Pit and fissure cavities
Pit and fissure cavities appear on the chewing surfaces of teeth, most commonly on the back teeth. Most often, this type of decay is due to inconsistent and careless oral hygiene habits. This is a very common type of cavity because it’s easy for food particles and plaque to get stuck in the grooves and crevices present on the top of the teeth. If detected early, pit and fissure cavities can be treated with a good fluoride toothpaste. However, if the decay reaches the dentin, the cavity needs to be removed and the tooth repaired with fillings, composites, or crowns.

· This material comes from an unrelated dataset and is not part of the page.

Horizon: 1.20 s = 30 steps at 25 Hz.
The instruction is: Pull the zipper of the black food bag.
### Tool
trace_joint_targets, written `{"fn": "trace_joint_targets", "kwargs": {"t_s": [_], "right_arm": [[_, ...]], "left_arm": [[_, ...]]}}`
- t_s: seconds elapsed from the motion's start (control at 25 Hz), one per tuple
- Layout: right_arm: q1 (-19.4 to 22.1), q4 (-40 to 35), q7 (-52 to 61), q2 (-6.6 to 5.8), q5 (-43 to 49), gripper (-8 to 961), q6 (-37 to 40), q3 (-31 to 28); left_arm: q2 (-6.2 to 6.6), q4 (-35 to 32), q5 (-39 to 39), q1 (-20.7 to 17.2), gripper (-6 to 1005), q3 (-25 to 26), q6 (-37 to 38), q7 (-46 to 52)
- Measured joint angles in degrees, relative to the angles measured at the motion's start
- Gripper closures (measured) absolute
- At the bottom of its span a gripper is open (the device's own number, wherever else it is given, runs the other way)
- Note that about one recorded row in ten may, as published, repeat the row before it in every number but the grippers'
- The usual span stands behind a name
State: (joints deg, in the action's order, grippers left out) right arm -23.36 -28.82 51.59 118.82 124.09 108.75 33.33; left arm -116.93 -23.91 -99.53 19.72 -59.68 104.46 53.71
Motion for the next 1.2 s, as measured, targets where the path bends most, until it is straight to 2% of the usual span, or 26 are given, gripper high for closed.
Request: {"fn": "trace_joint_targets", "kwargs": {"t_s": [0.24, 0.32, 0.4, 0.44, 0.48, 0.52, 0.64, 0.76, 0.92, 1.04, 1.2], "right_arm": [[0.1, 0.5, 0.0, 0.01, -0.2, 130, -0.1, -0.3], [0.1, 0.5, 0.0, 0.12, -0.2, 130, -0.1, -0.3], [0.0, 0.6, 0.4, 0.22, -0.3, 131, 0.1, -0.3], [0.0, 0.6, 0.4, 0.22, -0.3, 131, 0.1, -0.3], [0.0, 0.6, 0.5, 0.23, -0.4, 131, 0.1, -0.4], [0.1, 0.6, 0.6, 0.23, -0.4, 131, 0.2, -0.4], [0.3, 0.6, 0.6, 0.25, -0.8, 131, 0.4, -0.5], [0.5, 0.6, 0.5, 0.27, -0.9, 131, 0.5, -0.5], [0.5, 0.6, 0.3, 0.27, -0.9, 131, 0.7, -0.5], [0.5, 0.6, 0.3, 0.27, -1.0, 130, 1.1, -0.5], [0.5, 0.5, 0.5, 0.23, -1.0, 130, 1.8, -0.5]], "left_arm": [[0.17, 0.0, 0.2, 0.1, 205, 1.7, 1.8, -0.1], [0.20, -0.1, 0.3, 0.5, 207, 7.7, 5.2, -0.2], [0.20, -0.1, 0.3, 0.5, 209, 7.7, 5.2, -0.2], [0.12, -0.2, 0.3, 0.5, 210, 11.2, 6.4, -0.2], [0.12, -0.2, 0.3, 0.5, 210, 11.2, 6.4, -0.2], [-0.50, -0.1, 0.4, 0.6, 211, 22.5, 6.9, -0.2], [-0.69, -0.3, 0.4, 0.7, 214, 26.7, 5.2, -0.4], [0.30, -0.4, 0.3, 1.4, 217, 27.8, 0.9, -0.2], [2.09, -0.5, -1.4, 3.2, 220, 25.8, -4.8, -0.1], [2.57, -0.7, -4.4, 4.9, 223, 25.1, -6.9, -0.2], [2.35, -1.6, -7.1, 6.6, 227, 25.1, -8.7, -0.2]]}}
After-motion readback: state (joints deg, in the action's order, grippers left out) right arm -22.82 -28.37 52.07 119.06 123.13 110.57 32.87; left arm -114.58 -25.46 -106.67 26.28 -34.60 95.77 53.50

Smooth-surface cavities appear on the flat exterior surface of teeth and are most commonly found on the teeth at the sides of the mouth. They occur when people do no brush correctly or regularly. These are the slowest-growing cavities and also the least common. Because this type of decay grows slowly, it’s also the easiest for a dentist to treat. Some may not need filling at all and can instead be fixed with fluoride treatments like toothpaste, gels, varnishes, or fluoride-enriched water.
How to prevent cavities
In order to keep oral bacteria in check, we need to manage them through proper oral hygiene, healthy diet, and regular dental checkups.
How to brush your teeth
- Place your toothbrush at a 45-degree angle to the gums.

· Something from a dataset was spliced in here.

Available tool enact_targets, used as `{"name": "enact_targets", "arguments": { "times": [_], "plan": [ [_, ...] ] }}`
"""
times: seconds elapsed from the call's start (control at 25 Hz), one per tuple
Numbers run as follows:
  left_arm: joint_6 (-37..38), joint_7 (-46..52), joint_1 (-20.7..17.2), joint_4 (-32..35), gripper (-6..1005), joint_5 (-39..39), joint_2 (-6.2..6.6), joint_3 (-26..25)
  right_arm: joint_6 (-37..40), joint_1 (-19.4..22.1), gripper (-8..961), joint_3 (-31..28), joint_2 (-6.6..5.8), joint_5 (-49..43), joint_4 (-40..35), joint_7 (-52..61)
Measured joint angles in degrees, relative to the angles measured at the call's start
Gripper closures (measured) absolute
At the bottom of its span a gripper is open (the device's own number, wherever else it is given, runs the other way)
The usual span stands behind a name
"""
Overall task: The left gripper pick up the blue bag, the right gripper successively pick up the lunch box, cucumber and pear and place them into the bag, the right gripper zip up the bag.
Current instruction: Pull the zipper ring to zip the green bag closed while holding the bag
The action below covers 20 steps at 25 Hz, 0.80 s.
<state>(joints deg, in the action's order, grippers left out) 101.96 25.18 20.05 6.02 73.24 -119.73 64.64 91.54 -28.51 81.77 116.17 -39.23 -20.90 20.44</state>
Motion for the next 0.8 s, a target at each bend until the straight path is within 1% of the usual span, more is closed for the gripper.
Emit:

- Gently move the brush back and forth in short (tooth-wide) strokes.
- Brush the outer surfaces, the inner surfaces, and the chewing surfaces of the teeth.
- To clean the inside surfaces of the front teeth, tilt the brush vertically and make several up-and-down strokes.
Brushing after meals, using antimicrobial mouthwash, and flossing helps to keep these disease-causing bacteria from reproducing in your mouth, and from causing tooth decay. The American Dental Association (ADA) recommends you:
- Brush your teeth twice a day with a soft-bristled brush. The size and shape of your brush should fit your mouth allowing you to reach all areas easily.
- Replace your toothbrush every three or four months, or sooner if the bristles are frayed. A worn toothbrush won’t do a good job of cleaning your teeth.
- Make sure to use an ADA-accepted fluoride toothpaste.
Fluoride mouth rinses also help reduce and prevent tooth decay; but you should always talk to your dentist about any new products you are interested in trying, because not everyone should use a fluoride mouth rinse.
Because there is little scientific evidence that suggests flossing keeps teeth and gums healthy, the Department of Health and Human Services has dropped their recommendation to floss daily. Many dental practitioners still advise patients floss their teeth daily, nevertheless.
In terms of diet, minimizing sugary and starchy food are important for keeping bacteria at bay.